Everybody's all freaked out and horrified by the Sarah Palin-Turkey Killing video, but Jesus, people, why? Are you all about bunch of vegans? Do you somehow forget that the bird on your Thanksgiving table has to be killed before you eat it? The method of turkey-killing depicted in that video is actually among the most humane ways of dispatching your Turkey Day bird. Sarah did you a favor.
(Cross posted at Little Green Animals)
In his book, The Omnivore's Dilemma, Michael Pollan describes a contraption for slaughtering poultry at Joel Salatin's farm, "a brace of metal cones to hold the birds upside down while they're being killed and bled out." It's a process so progressive it gives the USDA inspectors "coniptions." Here's what he says about it in his New York Times article, "An Animal's Place":
Salatin's open-air abattoir is a morally powerful idea. Someone slaughtering a chicken in a place where he can be watched is apt to do it scrupulously, with consideration for the animal as well as for the eater. This is going to sound quixotic, but maybe all we need to do to redeem industrial animal agriculture in this country is to pass a law requiring that the steel and concrete walls of . . . slaughterhouses be replaced with . . . glass. If there's any new ''right'' we need to establish, maybe it's this one: the right to look.
In fact, we have the responsibility to look, just like Sarah looks. Maybe even to try our hands at killing the birds ourselves, as I used to do as a child on my grandmother's North Dakota farm (back then, we just broke their necks as we petted them. Stealthy, dishonest to the turkey, but quick). Sarah Palin may represent five billion things we don't like, but on this, on her consumption of animal flesh, she is at least clear-eyed and non-hypocritical (I'd say that she's frighteningly non-hypocritical on a lot of things, but that's another story). She has the honesty and fortitude to see her food killed, and sometimes kill it herself. I admire her for this. I really, honestly do.
If we're going to eat meat -- and I'm not saying we shouldn't -- we should at least understand how that meat is raised and what it means in our culture. In my family, I insist on bringing the turkey, a turkey that according to my brother costs 10 times what he pays at the grocery store, because I don't want to sit before a beast that's been tortured in the way I know factory-farmed turkeys are. I want to be grateful for it, and enjoy it.
I also want it to taste like turkey.
As slow-fooder Patrick Martins writes in his excellent New York Times editorial:
Factory-farm turkeys don't even see the outdoors. Instead, as many as 10,000 turkeys that hatched at the same time are herded from brooders into a giant barn. These barns generally are windowless, but are illuminated by bright lights 24 hours a day, keeping the turkeys awake and eating.
These turkeys are destined to spend their lives not on grass but on wood shavings, laid down to absorb the overwhelming amount of waste that the flock produces. Still, the ammonia fumes rising from the floor are enough to burn the eyes, even at those operations where the top level of the shavings is occasionally scraped away during the flock's time in the barn.

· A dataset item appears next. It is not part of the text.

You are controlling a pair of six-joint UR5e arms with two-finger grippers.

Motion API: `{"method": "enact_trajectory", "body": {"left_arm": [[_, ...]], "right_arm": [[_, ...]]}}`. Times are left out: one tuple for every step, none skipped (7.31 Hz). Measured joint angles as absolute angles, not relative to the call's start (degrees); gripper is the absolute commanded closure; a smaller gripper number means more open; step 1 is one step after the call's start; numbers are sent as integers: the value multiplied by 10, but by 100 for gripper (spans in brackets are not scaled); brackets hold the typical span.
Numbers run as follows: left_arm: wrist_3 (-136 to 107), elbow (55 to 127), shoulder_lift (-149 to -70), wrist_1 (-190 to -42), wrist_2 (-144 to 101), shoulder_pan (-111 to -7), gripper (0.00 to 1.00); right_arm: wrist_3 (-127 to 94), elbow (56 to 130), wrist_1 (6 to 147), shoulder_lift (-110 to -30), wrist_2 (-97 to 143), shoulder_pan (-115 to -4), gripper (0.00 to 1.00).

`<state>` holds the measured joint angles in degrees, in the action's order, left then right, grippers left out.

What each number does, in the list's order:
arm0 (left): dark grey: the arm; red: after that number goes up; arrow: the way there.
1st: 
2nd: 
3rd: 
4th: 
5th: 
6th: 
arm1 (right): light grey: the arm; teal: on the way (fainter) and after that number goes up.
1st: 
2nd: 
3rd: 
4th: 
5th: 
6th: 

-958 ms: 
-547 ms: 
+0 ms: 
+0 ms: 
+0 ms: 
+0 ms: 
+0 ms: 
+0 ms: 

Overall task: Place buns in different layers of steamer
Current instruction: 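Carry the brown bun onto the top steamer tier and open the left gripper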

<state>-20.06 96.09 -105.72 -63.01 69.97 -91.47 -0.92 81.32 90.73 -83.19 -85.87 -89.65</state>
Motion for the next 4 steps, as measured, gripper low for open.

Not only do these turkeys have no room to move around in the barn, they don't have any way to indulge their instinct to roost (clutching onto something with their claws when they sleep). Instead, the turkeys are forced to rest in an unnatural position -- analogous to what sleeping sitting up is for humans.
If you really want to get grossed out, forget about Sarah Palin. Watch this.
And if you haven't ordered your humanely raised turkey yet, you can still get Mary's Grateful Harvest Turkey's at Whole Foods and Bristol Farms.
You don't have to go vegan. But don't eat tortured meat.